EXEC sp_SpaceUsed '#TestSize1';

EXEC sp_SpaceUsed '#TestSize2';

Here's the output of sp_SpaceUsed for the two tables. Like I said, 3 times the space (both for data and the clustered index) which will equate to 3 times the network traffic, 3 times the IO, and 1/3rd the performance (or worse depending on how rows of information are reassembled) for queries.

Whatever the solution we opt we need to perform operations on same volume of data. The advantage we would get here with Tall Approach is we would be able to skip the unnecessary data split operation.

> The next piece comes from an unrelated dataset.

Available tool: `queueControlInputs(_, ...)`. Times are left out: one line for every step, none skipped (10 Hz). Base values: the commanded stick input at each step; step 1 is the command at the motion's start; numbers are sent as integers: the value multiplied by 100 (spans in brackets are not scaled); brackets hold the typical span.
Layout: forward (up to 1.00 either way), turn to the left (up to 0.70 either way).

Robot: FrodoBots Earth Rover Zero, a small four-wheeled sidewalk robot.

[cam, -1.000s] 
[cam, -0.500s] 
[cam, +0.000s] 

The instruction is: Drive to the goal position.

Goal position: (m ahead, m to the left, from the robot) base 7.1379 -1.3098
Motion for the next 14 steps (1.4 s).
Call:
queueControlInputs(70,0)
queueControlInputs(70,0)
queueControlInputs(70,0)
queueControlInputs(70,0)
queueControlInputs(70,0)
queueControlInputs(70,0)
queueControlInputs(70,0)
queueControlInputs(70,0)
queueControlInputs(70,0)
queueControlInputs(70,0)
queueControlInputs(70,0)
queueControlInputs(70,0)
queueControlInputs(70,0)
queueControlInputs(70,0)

Yep... we could skip the "unnecessary" data split operation. But, in the case of the flat, fixed field binary data storage I proposed where ALL rows have precisely the same number of "fields", such splits are fairly easy and quite fast to accomplish because such splits can easily be accomplished programatically using a cteTally or physical Tally Table and a simple SUBSTRING instead of having to search for embedded delimiters. Yep... that'll definitely make for non-SARGable WHERE clauses but, even if an INDEX SEEK were to occur on the "tall skinny" table, that seek will only find the first row of a "run". All of the rest of the data will be (at best) accessed behind the scenes as a sequential scan and reading 3 times the number of data pages will prove very expensive on the "tall skinny" table. An INDEX SEEK could also be used to find the first row of a run in the flat, fixed field table I propose and it, too, would do a scan from there behind the scenes. The difference is that it would only have to read 1/3rd the total number of pages compared to the "tall skinny" method. Further, if the data is accessed/analyzed in a GUI, it would be better and much faster to split the data in the front end rather than going through 3 times the amount of data.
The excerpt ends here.